Repeat the records below verbatim, and do not copy their pictures.

———

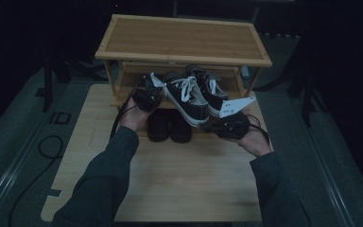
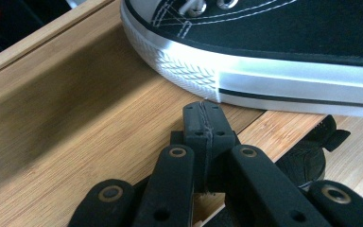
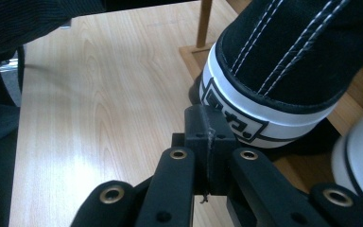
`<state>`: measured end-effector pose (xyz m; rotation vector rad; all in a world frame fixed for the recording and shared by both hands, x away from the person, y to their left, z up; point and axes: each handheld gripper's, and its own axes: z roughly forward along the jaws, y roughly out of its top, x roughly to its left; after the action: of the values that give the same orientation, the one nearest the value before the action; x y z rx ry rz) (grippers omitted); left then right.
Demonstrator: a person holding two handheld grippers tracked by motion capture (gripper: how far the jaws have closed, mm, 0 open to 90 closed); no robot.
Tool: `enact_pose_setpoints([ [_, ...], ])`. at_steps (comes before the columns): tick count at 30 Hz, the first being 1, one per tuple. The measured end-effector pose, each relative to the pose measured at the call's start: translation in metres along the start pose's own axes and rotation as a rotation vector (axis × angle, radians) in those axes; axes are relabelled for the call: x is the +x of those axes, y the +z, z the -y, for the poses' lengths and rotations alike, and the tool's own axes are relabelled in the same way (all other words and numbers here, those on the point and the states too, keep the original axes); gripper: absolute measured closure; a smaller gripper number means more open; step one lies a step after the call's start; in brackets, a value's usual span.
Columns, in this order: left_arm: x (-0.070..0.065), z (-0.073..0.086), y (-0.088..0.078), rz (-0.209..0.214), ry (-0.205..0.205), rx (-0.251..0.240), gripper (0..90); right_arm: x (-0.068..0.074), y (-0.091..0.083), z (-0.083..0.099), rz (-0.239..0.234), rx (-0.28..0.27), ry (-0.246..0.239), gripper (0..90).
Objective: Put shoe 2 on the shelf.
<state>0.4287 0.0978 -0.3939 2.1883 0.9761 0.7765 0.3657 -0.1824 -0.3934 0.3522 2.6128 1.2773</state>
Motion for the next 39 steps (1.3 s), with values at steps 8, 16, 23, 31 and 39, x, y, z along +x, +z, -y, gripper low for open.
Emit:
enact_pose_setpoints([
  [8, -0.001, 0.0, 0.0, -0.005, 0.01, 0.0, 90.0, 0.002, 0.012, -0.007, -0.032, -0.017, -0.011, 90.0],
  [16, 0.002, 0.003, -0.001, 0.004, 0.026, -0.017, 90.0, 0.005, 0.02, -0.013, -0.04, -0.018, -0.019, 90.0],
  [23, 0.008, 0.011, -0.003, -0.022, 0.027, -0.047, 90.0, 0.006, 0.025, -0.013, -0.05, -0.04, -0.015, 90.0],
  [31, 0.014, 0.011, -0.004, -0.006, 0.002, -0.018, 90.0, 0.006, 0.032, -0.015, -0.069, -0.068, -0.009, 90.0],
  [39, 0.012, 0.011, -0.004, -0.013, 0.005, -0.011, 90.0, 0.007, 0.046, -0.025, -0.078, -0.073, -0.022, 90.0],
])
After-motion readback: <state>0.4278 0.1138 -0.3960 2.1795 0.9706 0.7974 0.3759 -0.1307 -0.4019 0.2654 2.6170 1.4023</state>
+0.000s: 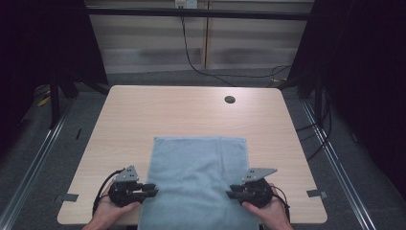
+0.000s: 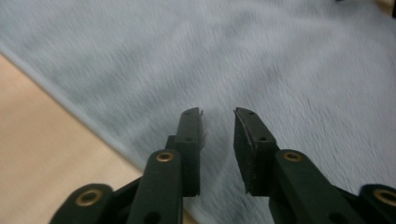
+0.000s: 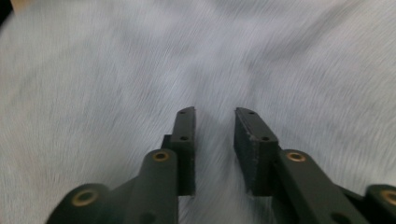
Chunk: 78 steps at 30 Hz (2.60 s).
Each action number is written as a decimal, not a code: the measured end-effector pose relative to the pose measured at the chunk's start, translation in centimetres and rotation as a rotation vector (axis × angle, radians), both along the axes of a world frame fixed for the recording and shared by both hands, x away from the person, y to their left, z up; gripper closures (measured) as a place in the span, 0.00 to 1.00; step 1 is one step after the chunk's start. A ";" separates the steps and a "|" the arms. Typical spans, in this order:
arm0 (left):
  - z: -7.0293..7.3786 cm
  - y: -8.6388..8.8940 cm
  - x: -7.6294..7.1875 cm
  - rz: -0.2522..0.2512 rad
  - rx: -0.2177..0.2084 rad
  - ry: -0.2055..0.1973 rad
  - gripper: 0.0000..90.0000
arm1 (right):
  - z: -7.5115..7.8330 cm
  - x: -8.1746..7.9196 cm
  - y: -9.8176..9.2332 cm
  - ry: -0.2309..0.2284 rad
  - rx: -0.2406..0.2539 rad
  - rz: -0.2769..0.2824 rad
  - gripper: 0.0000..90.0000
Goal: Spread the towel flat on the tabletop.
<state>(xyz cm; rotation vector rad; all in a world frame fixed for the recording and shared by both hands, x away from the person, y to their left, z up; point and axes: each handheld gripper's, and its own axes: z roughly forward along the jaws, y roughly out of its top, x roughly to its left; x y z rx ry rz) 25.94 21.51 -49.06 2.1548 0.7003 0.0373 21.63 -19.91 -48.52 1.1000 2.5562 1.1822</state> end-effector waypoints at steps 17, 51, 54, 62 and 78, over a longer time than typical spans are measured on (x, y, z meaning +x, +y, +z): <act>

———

■ Response area:
`<state>`: measured end-effector pose (xyz m; rotation vector rad; all in a world frame fixed for the recording and shared by both hands, x away from the person, y to their left, z up; point and axes: each handheld gripper's, and its own axes: z roughly forward along the jaws, y roughly out of its top, x roughly to its left; after the action: of the values that give the same orientation, the one nearest the value before the action; x y z rx ry rz) (grippers omitted); left then right.
Demonstrator: a person holding two handheld grippers tracked by motion capture (gripper: how far the jaws have closed, mm, 0 open to 90 closed); no robot.
Tool: `enact_pose_setpoints([ [_, ...], ])`. at_steps (comes before the columns): tick count at 30 Hz, the first being 1, one per tuple. The measured end-effector pose, each relative to the pose measured at the call's start: translation in metres along the start pose's own axes and rotation as a rotation vector (axis × angle, radians) in those axes; axes are relabelled for the call: x is the +x of those axes, y the +z, z the -y, for the poses' lengths and rotations alike, and the tool's own axes are relabelled in the same way (all other words and numbers here, those on the point and the states too, keep the original axes); gripper: absolute measured closure; a smaller gripper number means more open; step one lies a step after the call's start; in brackets, a value's usual span.
Columns, in this order: left_arm: x (-0.070..0.065), z (-0.073..0.086), y (-0.088..0.078), rz (-0.209..0.214), ry (-0.205..0.205), rx (-0.251..0.240), gripper (0..90); right_arm: x (-0.068..0.074), y (-0.091..0.083), z (-0.083..0.099), rz (-0.239..0.234), rx (-0.28..0.27), ry (-0.246..0.239), gripper (0..90).
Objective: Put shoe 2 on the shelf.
<state>0.4287 0.0978 -0.3939 2.1883 0.9761 0.7765 0.3657 -0.1824 -0.3934 0.3522 2.6128 1.2773</state>
Motion for the next 39 steps (1.3 s), with values at steps 8, 16, 23, 31 and 39, x, y, z along +x, +z, -y, gripper low for open.
Emit:
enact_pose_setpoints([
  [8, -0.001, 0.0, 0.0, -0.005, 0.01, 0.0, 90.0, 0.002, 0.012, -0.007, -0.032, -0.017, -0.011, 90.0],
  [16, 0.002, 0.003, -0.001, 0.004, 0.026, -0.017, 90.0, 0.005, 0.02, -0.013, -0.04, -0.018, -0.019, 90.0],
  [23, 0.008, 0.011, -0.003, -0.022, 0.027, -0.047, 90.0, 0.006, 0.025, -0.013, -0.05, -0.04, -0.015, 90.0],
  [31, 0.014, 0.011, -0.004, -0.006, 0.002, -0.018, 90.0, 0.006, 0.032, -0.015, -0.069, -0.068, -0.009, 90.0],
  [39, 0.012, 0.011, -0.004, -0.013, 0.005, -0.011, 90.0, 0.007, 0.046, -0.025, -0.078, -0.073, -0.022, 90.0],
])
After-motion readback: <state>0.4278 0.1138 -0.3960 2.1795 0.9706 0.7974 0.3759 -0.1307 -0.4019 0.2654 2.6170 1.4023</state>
+0.000s: 
+0.000s: 
+0.000s: 
Chunk: 78 steps at 30 Hz (2.60 s).
Each action number is written as a decimal, not a code: the measured end-effector pose relative to the pose measured at the chunk's start, translation in centimetres and rotation as a rotation vector (axis × angle, radians), both along the axes of a world frame fixed for the recording and shared by both hands, x away from the person, y to their left, z up; gripper closures (measured) as a place in the span, 0.00 to 1.00; step 1 is one step after the chunk's start. A ";" separates the steps and a "|" the arms. Typical spans, in this order:
arm0 (left):
  - z: -7.0293..7.3786 cm
  - y: -8.6388..8.8940 cm
  - x: -7.6294..7.1875 cm
  - rz: -0.2522..0.2512 rad
  - rx: -0.2177..0.2084 rad
  - ry: -0.2055..0.1973 rad
  - gripper: 0.0000..90.0000
arm1 (right):
  - z: -7.5115..7.8330 cm
  - x: -8.1746..7.9196 cm
  - y: -9.8176..9.2332 cm
  - ry: -0.2309..0.2284 rad
  - rx: -0.2406..0.2539 rad
  - rz: -0.2769..0.2824 rad
  - gripper: 0.0000..90.0000
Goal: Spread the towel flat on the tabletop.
<state>(xyz cm; rotation vector rad; all in a world frame fixed for the recording and shared by both hands, x away from the person, y to their left, z up; point and axes: each handheld gripper's, and its own axes: z roughly forward along the jaws, y roughly out of its top, x roughly to its left; x y z rx ry rz) 25.94 21.51 -49.06 2.1548 0.7003 0.0373 21.63 -19.91 -48.52 1.1000 2.5562 1.1822</state> end-effector waypoints at steps 17, 51, 54, 62 and 78, over a longer time than typical spans are measured on (x, y, z meaning +x, +y, +z): <act>

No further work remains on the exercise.